The Kids' Inpatient Database, compiled by the Agency for Healthcare Research and Quality, was used. Routine newborn care was excluded. Discharges associated with LTMV were identified by using the International Classification of Diseases, Ninth Revision, code v46.1x and compared with discharges associated with CCCs in 2006 using simple regression and χ2 analyses. Trends in LTMV-associated discharges from 2000 to 2006 were assessed using variance-weighted least squares regression.

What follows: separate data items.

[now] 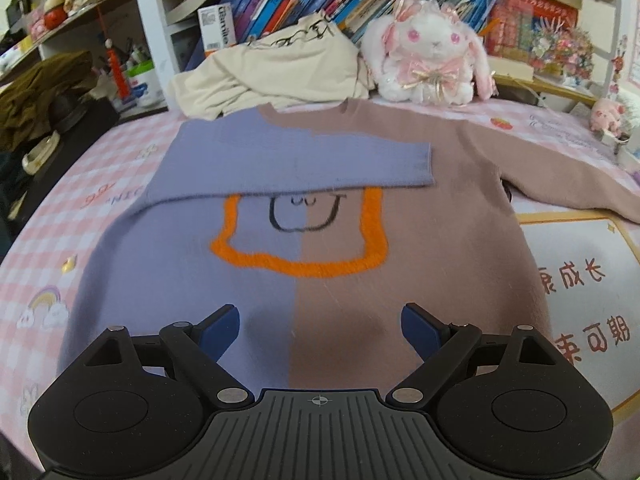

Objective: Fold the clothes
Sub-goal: 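Reach the right gripper to the mauve sleeve cuff and grasp it, then fold the mauve sleeve across the body over the lavender sleeve with the right gripper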

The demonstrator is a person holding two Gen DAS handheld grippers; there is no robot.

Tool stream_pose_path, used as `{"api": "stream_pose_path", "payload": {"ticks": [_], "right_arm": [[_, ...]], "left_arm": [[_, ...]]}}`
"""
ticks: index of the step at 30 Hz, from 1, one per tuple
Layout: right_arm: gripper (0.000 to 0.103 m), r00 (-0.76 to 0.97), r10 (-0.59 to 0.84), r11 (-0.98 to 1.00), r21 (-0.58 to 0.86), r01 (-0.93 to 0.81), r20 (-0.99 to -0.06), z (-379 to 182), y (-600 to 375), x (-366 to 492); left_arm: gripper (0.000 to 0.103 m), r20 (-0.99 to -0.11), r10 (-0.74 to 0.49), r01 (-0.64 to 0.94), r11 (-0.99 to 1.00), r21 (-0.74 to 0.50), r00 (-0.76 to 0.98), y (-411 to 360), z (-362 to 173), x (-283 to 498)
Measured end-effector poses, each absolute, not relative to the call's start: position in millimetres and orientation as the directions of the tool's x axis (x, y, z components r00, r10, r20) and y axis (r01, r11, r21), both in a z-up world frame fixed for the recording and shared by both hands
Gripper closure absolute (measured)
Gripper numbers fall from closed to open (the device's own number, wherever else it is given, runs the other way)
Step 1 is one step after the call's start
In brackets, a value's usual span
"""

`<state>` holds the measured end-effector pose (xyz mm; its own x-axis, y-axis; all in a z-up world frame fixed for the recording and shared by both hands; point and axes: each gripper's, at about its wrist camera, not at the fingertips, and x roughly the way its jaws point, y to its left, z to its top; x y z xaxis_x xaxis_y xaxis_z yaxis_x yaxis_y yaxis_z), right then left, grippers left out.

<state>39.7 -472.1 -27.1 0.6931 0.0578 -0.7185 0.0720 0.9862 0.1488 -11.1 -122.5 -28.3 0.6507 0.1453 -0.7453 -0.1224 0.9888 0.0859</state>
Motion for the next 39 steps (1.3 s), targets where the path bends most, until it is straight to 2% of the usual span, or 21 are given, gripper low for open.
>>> {"api": "stream_pose_path", "payload": {"ticks": [8, 10, 14, 16, 19, 21, 22, 25, 27, 31, 39], "right_arm": [[0.017, 0.672, 0.116, 0.966, 0.242, 0.096, -0.731, -37.5, -517.1, 72.7], [0.026, 0.663, 0.138, 0.940, 0.308, 0.145, -0.736, -40.4, -530.0, 80.9], [0.036, 0.668, 0.188, 0.875, 0.432, 0.219, -0.720, -45.1, -550.5, 88.9], [0.049, 0.674, 0.201, 0.844, 0.475, 0.249, -0.711, -46.7, -558.5, 92.8], [0.061, 0.679, 0.225, 0.797, 0.533, 0.285, -0.699, -50.4, -567.0, 97.5], [0.066, 0.680, 0.230, 0.793, 0.539, 0.285, -0.696, -51.2, -566.4, 99.9], [0.075, 0.676, 0.233, 0.797, 0.535, 0.279, -0.699, -51.6, -565.3, 101.1], [0.086, 0.660, 0.222, 0.836, 0.489, 0.249, -0.717, -50.8, -558.7, 105.0], [0.090, 0.655, 0.209, 0.864, 0.452, 0.225, -0.726, -49.7, -553.9, 106.0], [0.093, 0.683, 0.194, 0.899, 0.407, 0.163, -0.704, -39.6, -544.8, 103.7], [0.093, 0.721, 0.246, 0.910, 0.411, 0.058, -0.648, -9.7, -522.1, 112.9]], "left_arm": [[0.013, -0.758, 0.187, -0.170, 0.980, 0.102, 0.625, -144.6, -29.0, -26.8], [0.013, -0.760, 0.204, -0.186, 0.976, 0.111, 0.618, -146.8, -28.3, -30.6], [0.013, -0.760, 0.229, -0.218, 0.969, 0.117, 0.609, -148.1, -25.7, -35.1], [0.012, -0.759, 0.238, -0.229, 0.966, 0.120, 0.606, -149.1, -24.2, -37.0], [0.013, -0.756, 0.240, -0.230, 0.966, 0.121, 0.608, -151.1, -22.8, -39.6], [0.013, -0.756, 0.238, -0.225, 0.967, 0.122, 0.611, -153.3, -22.6, -39.3], [0.013, -0.755, 0.236, -0.222, 0.967, 0.122, 0.611, -154.6, -22.5, -38.9], [0.013, -0.755, 0.230, -0.214, 0.969, 0.121, 0.614, -157.7, -23.0, -37.4], [0.013, -0.757, 0.223, -0.207, 0.971, 0.118, 0.615, -159.3, -24.0, -36.3], [0.013, -0.754, 0.217, -0.200, 0.973, 0.115, 0.620, -160.7, -25.1, -36.1], [0.013, -0.754, 0.217, -0.229, 0.969, 0.091, 0.620, -150.1, -27.3, -37.3]]}}
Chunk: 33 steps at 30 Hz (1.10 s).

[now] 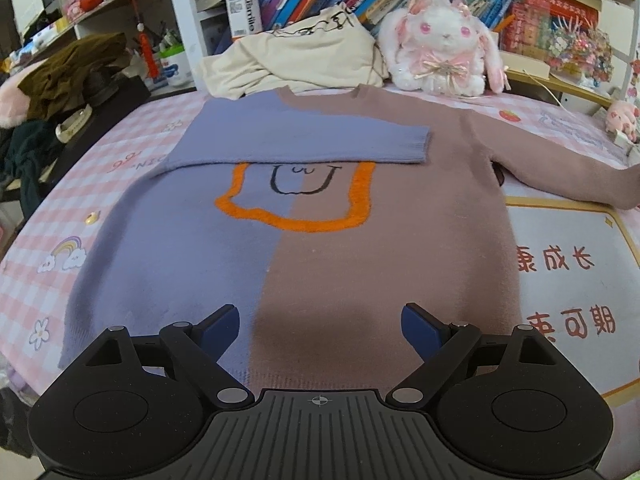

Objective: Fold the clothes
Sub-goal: 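Fold the mauve sleeve across the body over the lavender sleeve with the right gripper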

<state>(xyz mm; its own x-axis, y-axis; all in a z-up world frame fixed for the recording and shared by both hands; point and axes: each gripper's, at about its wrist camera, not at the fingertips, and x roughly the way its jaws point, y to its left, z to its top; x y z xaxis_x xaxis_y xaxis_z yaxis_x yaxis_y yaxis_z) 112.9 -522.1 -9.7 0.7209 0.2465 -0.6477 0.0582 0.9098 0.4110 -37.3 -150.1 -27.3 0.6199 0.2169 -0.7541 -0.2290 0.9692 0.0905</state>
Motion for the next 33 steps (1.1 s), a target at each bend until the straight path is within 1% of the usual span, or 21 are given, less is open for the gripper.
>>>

In 2006, there were an estimated 7812 discharges associated with LTMV. Compared with discharges for children with CCCs, LTMV discharges had significantly higher mortality, longer lengths of stay, higher mean charges, more emergency department admissions, and more discharges to long-term care. From 2000 to 2006, there was a 55% increase in the number of LTMV discharges and a concurrent 70% increase in aggregate hospital charges. The majority of LTMV discharges occurred in children 4 years old and younger, and ~50% of the aggregate charges were for children younger than 1 year.
Discharges for children associated with LTMV require substantively greater inpatient resource use than other children with CCCs. As the number of discharges and associated aggregate charges increase over time, additional research must examine patterns of care for specific clinical subgroups of LTMV, especially children aged 4 years and younger.
Children dependent on long-term mechanical ventilation are a diverse group who experience respiratory failure due to a variety of chronic conditions. Previous state-based analyses estimated a prevalence of 6 to 14 per 100 000 children but did not focus on age differences.
The rate of hospital discharges for children dependent on long-term mechanical ventilation has grown to 173.6 per 100 000 nonnewborn pediatric discharges in 2006. Young children and infants consume the highest proportion of health care resources and should be an area of additional study.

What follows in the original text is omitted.